> **ACTIVITY**: Without changing anything, transcribe all of the entries.

> **RECORDS TO USE**:
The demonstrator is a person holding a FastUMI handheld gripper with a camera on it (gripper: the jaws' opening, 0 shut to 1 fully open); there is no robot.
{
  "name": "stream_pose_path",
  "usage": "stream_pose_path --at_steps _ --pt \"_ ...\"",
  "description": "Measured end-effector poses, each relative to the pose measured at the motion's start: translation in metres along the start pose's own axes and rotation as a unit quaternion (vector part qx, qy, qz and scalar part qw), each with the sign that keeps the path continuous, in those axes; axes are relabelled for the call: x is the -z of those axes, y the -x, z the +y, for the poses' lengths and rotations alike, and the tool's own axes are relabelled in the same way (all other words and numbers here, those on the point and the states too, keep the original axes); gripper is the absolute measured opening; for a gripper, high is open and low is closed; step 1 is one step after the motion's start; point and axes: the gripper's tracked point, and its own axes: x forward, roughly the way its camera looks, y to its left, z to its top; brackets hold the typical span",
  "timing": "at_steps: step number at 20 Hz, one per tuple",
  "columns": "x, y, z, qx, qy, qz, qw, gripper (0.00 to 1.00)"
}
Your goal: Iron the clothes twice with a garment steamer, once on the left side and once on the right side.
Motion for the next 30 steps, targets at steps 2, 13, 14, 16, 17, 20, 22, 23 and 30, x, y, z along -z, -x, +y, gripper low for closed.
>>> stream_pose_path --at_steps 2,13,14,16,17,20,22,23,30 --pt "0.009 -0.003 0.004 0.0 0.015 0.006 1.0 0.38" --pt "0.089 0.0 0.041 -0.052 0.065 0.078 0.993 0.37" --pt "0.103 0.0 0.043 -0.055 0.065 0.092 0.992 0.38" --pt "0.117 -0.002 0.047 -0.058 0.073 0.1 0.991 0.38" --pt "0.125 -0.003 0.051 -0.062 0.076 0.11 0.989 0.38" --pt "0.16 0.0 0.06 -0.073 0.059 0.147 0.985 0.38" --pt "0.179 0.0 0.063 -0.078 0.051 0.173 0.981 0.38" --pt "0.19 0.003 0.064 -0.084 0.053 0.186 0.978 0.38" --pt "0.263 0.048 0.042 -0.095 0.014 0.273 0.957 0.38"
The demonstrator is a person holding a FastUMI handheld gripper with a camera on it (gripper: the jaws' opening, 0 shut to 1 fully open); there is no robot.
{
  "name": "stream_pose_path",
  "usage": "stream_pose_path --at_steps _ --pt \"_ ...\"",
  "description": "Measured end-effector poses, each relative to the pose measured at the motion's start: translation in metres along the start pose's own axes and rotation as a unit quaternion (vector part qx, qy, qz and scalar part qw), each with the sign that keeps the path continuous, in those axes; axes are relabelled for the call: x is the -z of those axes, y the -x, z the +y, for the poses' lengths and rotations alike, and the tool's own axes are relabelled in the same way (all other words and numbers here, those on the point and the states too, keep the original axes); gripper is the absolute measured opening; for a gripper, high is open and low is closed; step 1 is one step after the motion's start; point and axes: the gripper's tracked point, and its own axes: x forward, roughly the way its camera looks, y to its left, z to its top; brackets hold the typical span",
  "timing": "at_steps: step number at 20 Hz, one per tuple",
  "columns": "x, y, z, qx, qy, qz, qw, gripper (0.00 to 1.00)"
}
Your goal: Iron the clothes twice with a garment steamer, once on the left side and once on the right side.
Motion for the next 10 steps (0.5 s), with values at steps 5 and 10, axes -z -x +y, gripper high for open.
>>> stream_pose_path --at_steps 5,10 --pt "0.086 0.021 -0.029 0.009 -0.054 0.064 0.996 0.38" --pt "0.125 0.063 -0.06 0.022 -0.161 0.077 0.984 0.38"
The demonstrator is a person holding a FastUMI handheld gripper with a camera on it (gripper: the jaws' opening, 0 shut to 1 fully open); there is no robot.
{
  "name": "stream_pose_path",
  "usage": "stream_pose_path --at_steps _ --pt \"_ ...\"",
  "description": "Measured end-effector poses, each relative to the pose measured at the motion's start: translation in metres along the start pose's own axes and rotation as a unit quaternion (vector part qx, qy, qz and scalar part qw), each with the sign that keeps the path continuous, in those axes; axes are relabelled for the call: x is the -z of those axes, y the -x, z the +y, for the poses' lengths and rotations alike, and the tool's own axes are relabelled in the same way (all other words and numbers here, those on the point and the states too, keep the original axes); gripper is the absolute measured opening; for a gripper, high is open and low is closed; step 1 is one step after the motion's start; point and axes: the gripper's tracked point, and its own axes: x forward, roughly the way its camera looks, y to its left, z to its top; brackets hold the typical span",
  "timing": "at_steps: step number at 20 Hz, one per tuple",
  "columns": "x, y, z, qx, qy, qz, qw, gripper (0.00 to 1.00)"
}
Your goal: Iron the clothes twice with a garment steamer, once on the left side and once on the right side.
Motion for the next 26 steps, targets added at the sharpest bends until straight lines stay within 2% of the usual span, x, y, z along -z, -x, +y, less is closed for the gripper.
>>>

> **EXERCISE RESPONSE**:
The demonstrator is a person holding a FastUMI handheld gripper with a camera on it (gripper: the jaws' opening, 0 shut to 1 fully open); there is no robot.
{
  "name": "stream_pose_path",
  "usage": "stream_pose_path --at_steps _ --pt \"_ ...\"",
  "description": "Measured end-effector poses, each relative to the pose measured at the motion's start: translation in metres along the start pose's own axes and rotation as a unit quaternion (vector part qx, qy, qz and scalar part qw), each with the sign that keeps the path continuous, in those axes; axes are relabelled for the call: x is the -z of those axes, y the -x, z the +y, for the poses' lengths and rotations alike, and the tool's own axes are relabelled in the same way (all other words and numbers here, those on the point and the states too, keep the original axes); gripper is the absolute measured opening; for a gripper, high is open and low is closed; step 1 is one step after the motion's start; point and axes: the gripper's tracked point, and its own axes: x forward, roughly the way its camera looks, y to its left, z to its top; brackets hold the typical span",
  "timing": "at_steps: step number at 20 Hz, one per tuple",
  "columns": "x, y, z, qx, qy, qz, qw, gripper (0.00 to 1.00)"
}
Your goal: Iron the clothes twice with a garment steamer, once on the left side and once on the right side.
Motion for the next 30 steps, targets at steps 2, 13, 14, 16, 17, 20, 22, 23 and 30, x, y, z along -z, -x, +y, gripper low for closed.
>>> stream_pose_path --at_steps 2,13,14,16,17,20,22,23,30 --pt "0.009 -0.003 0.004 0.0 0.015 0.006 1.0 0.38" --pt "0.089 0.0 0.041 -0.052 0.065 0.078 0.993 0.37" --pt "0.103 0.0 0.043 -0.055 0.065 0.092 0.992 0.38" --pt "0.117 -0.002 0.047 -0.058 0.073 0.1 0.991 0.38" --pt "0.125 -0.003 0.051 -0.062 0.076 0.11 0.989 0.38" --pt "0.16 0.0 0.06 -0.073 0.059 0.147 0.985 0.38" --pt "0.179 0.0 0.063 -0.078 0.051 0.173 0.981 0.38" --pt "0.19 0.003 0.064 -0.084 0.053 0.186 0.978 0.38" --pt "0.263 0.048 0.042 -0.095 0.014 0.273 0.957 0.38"
The demonstrator is a person holding a FastUMI handheld gripper with a camera on it (gripper: the jaws' opening, 0 shut to 1 fully open); there is no robot.
{
  "name": "stream_pose_path",
  "usage": "stream_pose_path --at_steps _ --pt \"_ ...\"",
  "description": "Measured end-effector poses, each relative to the pose measured at the motion's start: translation in metres along the start pose's own axes and rotation as a unit quaternion (vector part qx, qy, qz and scalar part qw), each with the sign that keeps the path continuous, in those axes; axes are relabelled for the call: x is the -z of those axes, y the -x, z the +y, for the poses' lengths and rotations alike, and the tool's own axes are relabelled in the same way (all other words and numbers here, those on the point and the states too, keep the original axes); gripper is the absolute measured opening; for a gripper, high is open and low is closed; step 1 is one step after the motion's start; point and axes: the gripper's tracked point, and its own axes: x forward, roughly the way its camera looks, y to its left, z to its top; brackets hold the typical span",
  "timing": "at_steps: step number at 20 Hz, one per tuple",
  "columns": "x, y, z, qx, qy, qz, qw, gripper (0.00 to 1.00)"
}
Your goal: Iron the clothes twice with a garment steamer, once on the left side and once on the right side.
Motion for the next 10 steps (0.5 s), with values at steps 5 and 10, axes -z -x +y, gripper high for open.
>>> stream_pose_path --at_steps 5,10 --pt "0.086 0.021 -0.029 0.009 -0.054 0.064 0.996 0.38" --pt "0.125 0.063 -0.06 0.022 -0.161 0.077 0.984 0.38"
The demonstrator is a person holding a FastUMI handheld gripper with a camera on it (gripper: the jaws' opening, 0 shut to 1 fully open); there is no robot.
{
  "name": "stream_pose_path",
  "usage": "stream_pose_path --at_steps _ --pt \"_ ...\"",
  "description": "Measured end-effector poses, each relative to the pose measured at the motion's start: translation in metres along the start pose's own axes and rotation as a unit quaternion (vector part qx, qy, qz and scalar part qw), each with the sign that keeps the path continuous, in those axes; axes are relabelled for the call: x is the -z of those axes, y the -x, z the +y, for the poses' lengths and rotations alike, and the tool's own axes are relabelled in the same way (all other words and numbers here, those on the point and the states too, keep the original axes); gripper is the absolute measured opening; for a gripper, high is open and low is closed; step 1 is one step after the motion's start; point and axes: the gripper's tracked point, and its own axes: x forward, roughly the way its camera looks, y to its left, z to its top; brackets hold the typical span",
  "timing": "at_steps: step number at 20 Hz, one per tuple",
  "columns": "x, y, z, qx, qy, qz, qw, gripper (0.00 to 1.00)"
}
Your goal: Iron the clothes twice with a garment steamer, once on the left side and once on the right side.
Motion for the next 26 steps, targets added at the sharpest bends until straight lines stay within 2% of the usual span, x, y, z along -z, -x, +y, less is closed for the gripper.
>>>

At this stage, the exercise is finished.